╭─ DATASET EXCERPT

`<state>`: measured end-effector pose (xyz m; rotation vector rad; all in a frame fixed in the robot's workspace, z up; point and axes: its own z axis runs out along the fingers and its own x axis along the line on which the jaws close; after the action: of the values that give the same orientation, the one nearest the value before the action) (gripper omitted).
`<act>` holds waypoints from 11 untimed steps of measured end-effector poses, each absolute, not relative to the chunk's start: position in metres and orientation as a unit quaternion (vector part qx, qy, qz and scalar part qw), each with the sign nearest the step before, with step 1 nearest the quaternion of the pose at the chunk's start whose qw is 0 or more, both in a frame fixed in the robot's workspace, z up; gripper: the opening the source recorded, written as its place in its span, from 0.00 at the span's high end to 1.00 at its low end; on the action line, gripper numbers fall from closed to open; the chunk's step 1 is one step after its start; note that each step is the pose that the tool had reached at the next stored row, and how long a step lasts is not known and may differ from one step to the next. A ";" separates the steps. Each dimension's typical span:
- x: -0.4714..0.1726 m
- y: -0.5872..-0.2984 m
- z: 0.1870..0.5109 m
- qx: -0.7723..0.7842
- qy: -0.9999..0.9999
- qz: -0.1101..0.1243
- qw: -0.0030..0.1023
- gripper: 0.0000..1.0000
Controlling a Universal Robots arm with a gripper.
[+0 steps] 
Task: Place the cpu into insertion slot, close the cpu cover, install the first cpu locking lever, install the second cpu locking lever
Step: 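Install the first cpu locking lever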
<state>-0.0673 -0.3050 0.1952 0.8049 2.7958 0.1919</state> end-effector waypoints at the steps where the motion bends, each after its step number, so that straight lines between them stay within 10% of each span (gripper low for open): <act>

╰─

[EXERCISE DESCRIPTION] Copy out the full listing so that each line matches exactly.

[ANSWER TO THE EXERCISE]
`<state>`: measured end-effector pose (xyz m; rotation vector rad; all in a frame fixed in the robot's workspace, z up; point and axes: its own z axis runs out along the fingers and its own x axis along the line on which the jaws close; after the action: of the values that give the same orientation, the one nearest the value before the action) (gripper omitted).
`<act>` holds waypoints from 11 untimed steps of measured end-effector poses, each absolute, not relative to the chunk's start: position in metres and orientation as a unit quaternion (vector part qx, qy, qz and scalar part qw), each with the sign nearest the step before, with step 1 nearest the quaternion of the pose at the chunk's start whose qw is 0 or more, both in a frame fixed in the robot's workspace, z up; gripper: the opening the source recorded, written as its place in its span, from 0.00 at the span's high end to 1.00 at its low end; on the action line, gripper numbers fall from closed to open; the chunk's step 1 is one step after its start; note that each step is the pose that the tool had reached at the next stored row, and how long a step lasts is not known and may differ from one step to the next. A ";" separates the steps. Each dimension's typical span:
- x: -0.4714..0.1726 m
- y: -0.5872..-0.2984 m
- z: 0.1870..0.5109 m
- qx: -0.7723..0.7842
- qy: -0.9999..0.9999
- qz: -0.1101..0.1243
- qw: -0.0030..0.1023
- gripper: 0.0000..1.0000
Controlling a Universal Robots arm with a gripper.
[+0 steps] 
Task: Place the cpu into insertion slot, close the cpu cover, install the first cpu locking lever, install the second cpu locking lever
Step: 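Install the first cpu locking lever
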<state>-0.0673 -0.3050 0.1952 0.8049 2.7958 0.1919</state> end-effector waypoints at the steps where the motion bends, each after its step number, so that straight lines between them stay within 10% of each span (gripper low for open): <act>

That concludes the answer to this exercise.